Entering the oil storage complex at Inchindown, near Invergordon, Scotland, felt like walking into a villain’s secret lair in a James Bond movie. The 210-meter-long (230-yard) entrance tunnel was narrow, concrete lined, and not much taller than me. And as I walked up the gradual incline from the entrance in the hillside, the daylight steadily faded behind and my torch vainly attempted to illuminate the way. The concrete lining ended, the tunnel became bare rock,
and an alcove on the left revealed the entrance to the number one oil tank. But this was not a door, because the only way to get through the 2.4-meter-thick (8-foot) concrete wall and into the gigantic storage tank is via one of the four oil pipes, each only 46 centimeters (18 inches) in diameter. This was no time to worry about claustrophobia, because at the other end of the pipes was hopefully the most reverberant space in the world.
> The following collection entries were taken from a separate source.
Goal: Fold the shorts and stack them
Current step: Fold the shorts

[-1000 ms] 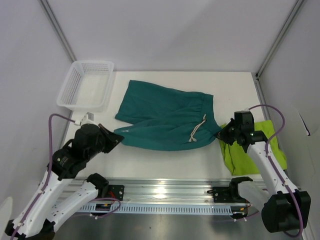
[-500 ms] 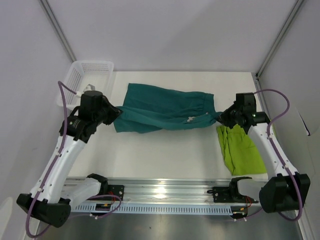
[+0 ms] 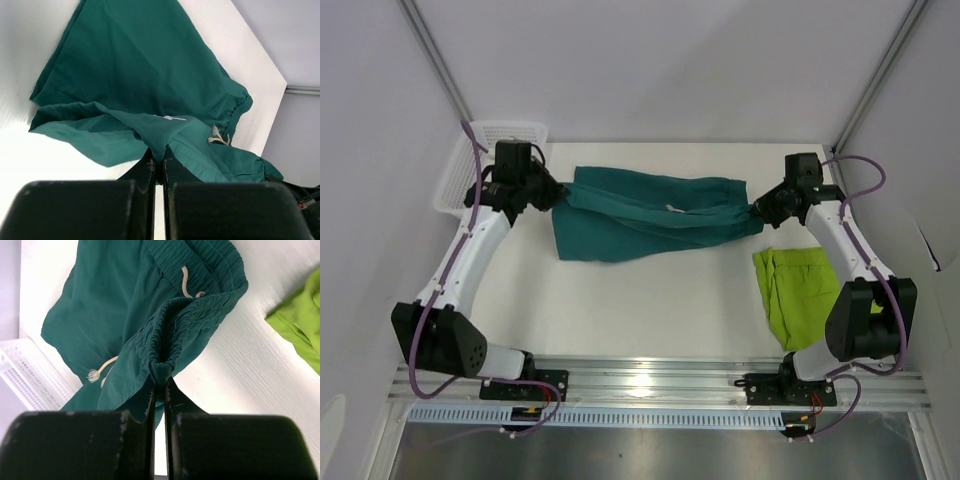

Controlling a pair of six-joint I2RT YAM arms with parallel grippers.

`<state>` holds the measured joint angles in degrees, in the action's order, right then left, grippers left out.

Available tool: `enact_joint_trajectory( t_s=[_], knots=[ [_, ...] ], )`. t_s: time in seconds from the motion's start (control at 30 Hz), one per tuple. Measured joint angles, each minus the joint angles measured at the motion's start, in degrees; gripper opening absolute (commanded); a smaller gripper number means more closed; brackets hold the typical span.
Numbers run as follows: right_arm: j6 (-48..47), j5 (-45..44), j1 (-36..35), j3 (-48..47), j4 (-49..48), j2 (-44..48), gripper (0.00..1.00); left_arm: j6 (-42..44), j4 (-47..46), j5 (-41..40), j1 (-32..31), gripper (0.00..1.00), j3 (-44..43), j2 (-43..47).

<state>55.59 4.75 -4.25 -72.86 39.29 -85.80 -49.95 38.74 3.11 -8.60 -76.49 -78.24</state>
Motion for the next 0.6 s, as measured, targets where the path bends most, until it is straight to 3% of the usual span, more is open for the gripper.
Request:
enact_joint_trajectory(
  t_s=[0.4, 0.6],
  knots=[
    [1.68, 1.31, 1.16, -12.59, -2.34, -14.45, 0.0, 0.5, -3.8, 4.63, 4.04, 0.0, -8.72, -13.73],
    [2.21, 2.62, 1.29, -24.02, -3.69, -24.11, 0.0, 0.5, -4.17, 6.01, 5.95, 0.0, -17.79, -23.39]
  ],
)
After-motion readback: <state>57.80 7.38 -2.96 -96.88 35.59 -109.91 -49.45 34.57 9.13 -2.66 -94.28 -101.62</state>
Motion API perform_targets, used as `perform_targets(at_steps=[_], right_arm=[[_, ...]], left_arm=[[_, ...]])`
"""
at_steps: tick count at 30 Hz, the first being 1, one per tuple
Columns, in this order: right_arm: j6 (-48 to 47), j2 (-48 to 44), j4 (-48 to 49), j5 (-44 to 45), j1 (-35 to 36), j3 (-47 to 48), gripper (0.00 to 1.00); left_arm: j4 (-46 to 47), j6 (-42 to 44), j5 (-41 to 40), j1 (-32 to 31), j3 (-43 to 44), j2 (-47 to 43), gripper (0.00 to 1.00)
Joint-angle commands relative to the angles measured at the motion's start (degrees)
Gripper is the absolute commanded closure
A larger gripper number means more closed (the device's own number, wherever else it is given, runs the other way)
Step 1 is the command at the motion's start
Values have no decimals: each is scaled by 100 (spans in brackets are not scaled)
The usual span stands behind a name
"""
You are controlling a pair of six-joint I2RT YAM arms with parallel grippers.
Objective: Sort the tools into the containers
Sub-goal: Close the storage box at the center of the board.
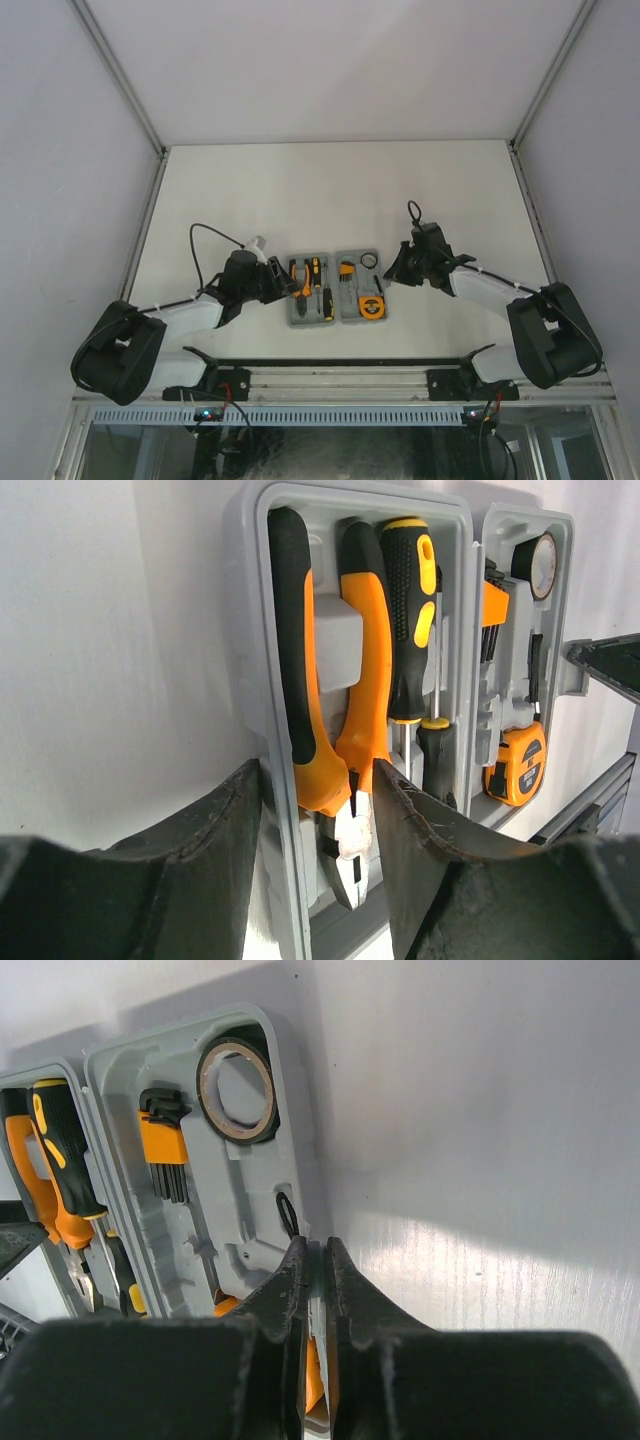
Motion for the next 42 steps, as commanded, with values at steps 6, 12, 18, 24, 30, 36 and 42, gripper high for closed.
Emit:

I was in Inchindown nine months after experiencing Wormit, visiting tanks that had once held heavy, crude shipping oil. These reservoirs supplied the naval anchorage in the Cromarty Firth at the bottom of the hill. The tanks were constructed in great secrecy amid concerns about the strengthening of Germany’s armed forces during the 1930s and the threat posed by long-range bombers, which is why the tanks were dug deep into the hillside. The vast complex took three years to complete. The whole depot held 144 million liters (38 million US gallons) of fuel—enough to fill up two and a half million diesel cars.
My guide was Allan Kilpatrick, an archaeological investigator for the Royal Commission on the Ancient and Historical Monuments of Scotland. Allan is incredibly passionate about the oil tanks, having learned about the secret tunnels as a local boy. With us were about eight other people, taking advantage of a rare opportunity to see the place, although some never got into the main storage tanks, because they found the entrance too claustrophobic.
I was about to enter one of the big tanks, designed to hold 25.5 million liters (about 7 million US gallons) of fuel. I lay down on a trolley, a narrow sheet of metal about 1.5 meters (5 feet) long, and was pushed into the pipe like a pizza being put into a deep oven. The entrance holes looked even smaller when I was waiting to be dispatched, and as I entered I could feel the walls of the pipe pushing into my shoulders, compressing and squeezing me. The helpers kept shoving, my hard hat fell off, and then I was in. It was an undignified landing as I stopped at an angle, with my feet on the floor of the storage tank and my torso still half in the pipe. I struggled upright with a helping hand from Allan—dressed like a climber and looking at home in the dark underground world. Soon afterward, my acoustic measurement gear was pushed through, all carefully selected to ensure it would fit the narrow pipework.